One of those long lost secrets surfaced recently. It is the story from of a long disbanded community that lived and worked in our house at 824 Buck Lane, a stone’s throw away from the college, from 1940-1942. The group was made up of political refugees who found their way to this address, then a hostel for asylum seekers. 824 Buck lane is more than a house. It’s a history of how good community works.
The lost history came to light when a friend searched the internet for directions to the house. Up sprang a letter from Christopher Isherwood to E.M. Forster dated January 11, 1942, its return address: 824 Buck Lane, Haverford, Pennsylvania. Isherwood’s writings reveal a story of heroes and heroines that is at once astounding and provocative and sadly pertinent and hopeful.
Isherwood (1904-1986) was best known for the stories he wrote in the 1930’s that were the basis for the play and movie “I am a Camera” and the musical “Cabaret.” A British novelist, playwright, screenwriter, autobiographer and diarist who studied Hinduism in India, he was a pacifist also credited with legitimizing homosexuality. The detailed and colorful writing of his diaries elaborated on the letter and allowed us to know more about what happened in this Haverford community.
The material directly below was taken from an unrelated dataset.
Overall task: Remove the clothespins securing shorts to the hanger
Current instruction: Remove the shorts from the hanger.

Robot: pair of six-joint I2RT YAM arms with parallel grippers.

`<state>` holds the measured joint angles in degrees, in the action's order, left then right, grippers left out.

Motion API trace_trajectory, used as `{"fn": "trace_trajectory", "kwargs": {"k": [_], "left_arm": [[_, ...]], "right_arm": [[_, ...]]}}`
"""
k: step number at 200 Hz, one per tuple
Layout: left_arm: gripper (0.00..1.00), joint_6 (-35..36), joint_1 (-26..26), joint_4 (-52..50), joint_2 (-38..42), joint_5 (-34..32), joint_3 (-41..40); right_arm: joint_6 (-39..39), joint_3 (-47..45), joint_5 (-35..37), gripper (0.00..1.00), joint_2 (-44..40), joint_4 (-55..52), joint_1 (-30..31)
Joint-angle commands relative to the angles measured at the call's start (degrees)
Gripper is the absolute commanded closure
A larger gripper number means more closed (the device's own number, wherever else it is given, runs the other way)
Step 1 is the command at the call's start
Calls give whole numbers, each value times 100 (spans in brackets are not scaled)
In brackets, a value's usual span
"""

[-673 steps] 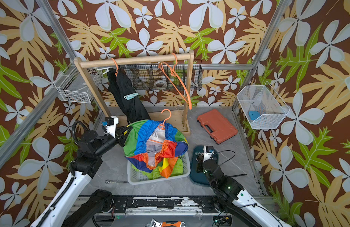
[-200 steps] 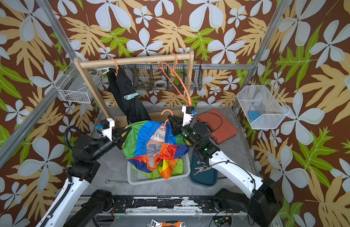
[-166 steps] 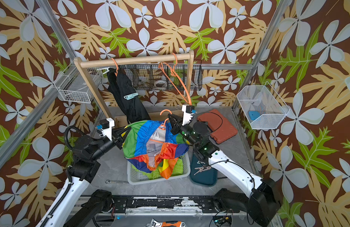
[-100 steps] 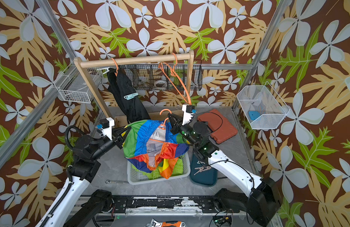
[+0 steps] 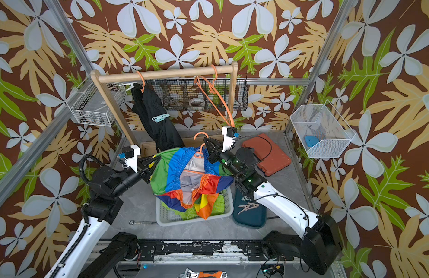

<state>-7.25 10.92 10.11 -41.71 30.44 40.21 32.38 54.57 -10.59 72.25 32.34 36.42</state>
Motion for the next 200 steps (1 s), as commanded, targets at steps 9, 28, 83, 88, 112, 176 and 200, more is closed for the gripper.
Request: {"fn": "trace_trajectory", "kwargs": {"k": [9, 28, 83, 88, 112, 176, 200], "left_arm": [[100, -70, 7, 438, 58, 174, -13], [100, -75, 7, 439, 84, 147, -22], [100, -119, 6, 492, 59, 209, -31], [100, -126, 7, 492, 50, 225, -30], [100, -127, 2, 475, -10, 244, -22], [34, -162, 6, 275, -153, -213, 58], [0, -85, 7, 145, -56, -720, 58]], "right_arm": [[48, 2, -436, 85, 46, 97, 32], [57, 2, -434, 74, 75, 73, 31], [186, 17, -537, 62, 191, 294, 31], [190, 30, -545, 64, 193, 316, 31], [132, 145, -558, 86, 211, 318, 27], [-508, 455, -443, 100, 125, -356, 30], [-887, 546, -301, 100, 64, -770, 31]]}}
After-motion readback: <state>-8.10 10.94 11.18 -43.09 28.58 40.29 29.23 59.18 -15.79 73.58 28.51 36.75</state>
Importantly, the diaries reveal a refreshingly generous flow of ideas between socially-minded citizens of different nations.
In 1938 Isherwood sailed to China to research the Chinese-Japanese War (1937-1945) for his book Journey to War. It turned out to be a life-altering journey for him. Sailing home to England via America, on board The Empress of Asia , Isherwood met Rufus Jones– a Haverford College professor. Jones was a Harvard scholar and Quaker who helped found the Haverford Emergency Unit (HEU) in response to the refugee crisis in Europe. The HEU, later became part of the American Friends Service Committee, was a World War I era college program that provided non-military support for the growing refugee crisis in Europe. It is clear that Jones and his work there provided a critical link to Isherwood and the immigrants on Buck Lane. Jones, like Isherwood, had visited Gandhi at his Ashram in India. One can imagine the two conscientious objectors bonding over a common interest in Hinduism. The two disembarked to go separate ways, only to reunite in joint efforts in Haverford that would profoundly impact generations and nations.
As early as 1931, Philadelphia Quakers began focusing the Quaker Center in Berlin on support for victims of the Nazi regime. The center’s reputation had been bolstered by a post WW I program, that eventually fed 1,200,000 children a day during a time when many Germans were starving. This legacy of goodwill made it plausible that a productive meeting with the Gestapo might be possible, even if extremely unlikely. Jones and two other Quakers set sail to Germany in the frigid winter of 1938. Jones, nearly 76 years old, and his colleagues hoped to get permission from the Nazi government to continue to “promote life and human welfare and to relieve suffering,” as Quakers had in WWI.
After the difficult journey and several weeks of waiting, Jones and his colleagues were finally allowed to present a letter to Himmler’s immediate subordinate. The carefully written document reviewed the Refugee Service Committees’ apolitical and non-judgmental role in WW l and closed with a request to be allowed to sustain these efforts.
Remarkably the Gestapo granted permission for the Quakers to investigate the suffering of Jews and allowed commissioners to keep channels open for ongoing problem solving. Jones and his colleagues returned to Philadelphia by ship. They brought with them a group of Jewish refugees, some of whom ended up here, at 824 Buck Lane. The Quakers’ journey was revealed in a story in the Chestnut Hill Local in December 2011 entitled A Hill Quaker– one of ‘Three Wise Men’— saved lives in Germany; an article based on Rufus Jones’ autobiographical account, Our Day in the German Gestapo, published in July 1947, which is available on line.
Nearly all of the refugees who lived at 824 Buck Lane came from academic backgrounds and had been involved in the Democratic Socialist Party outlawed by the Nazi regime. Another person besides Jones who was key to who ended up in the house on Buck Lane was a German born Jewish academic, Hertha Kraus. Kraus had fled Germany in the 30’s.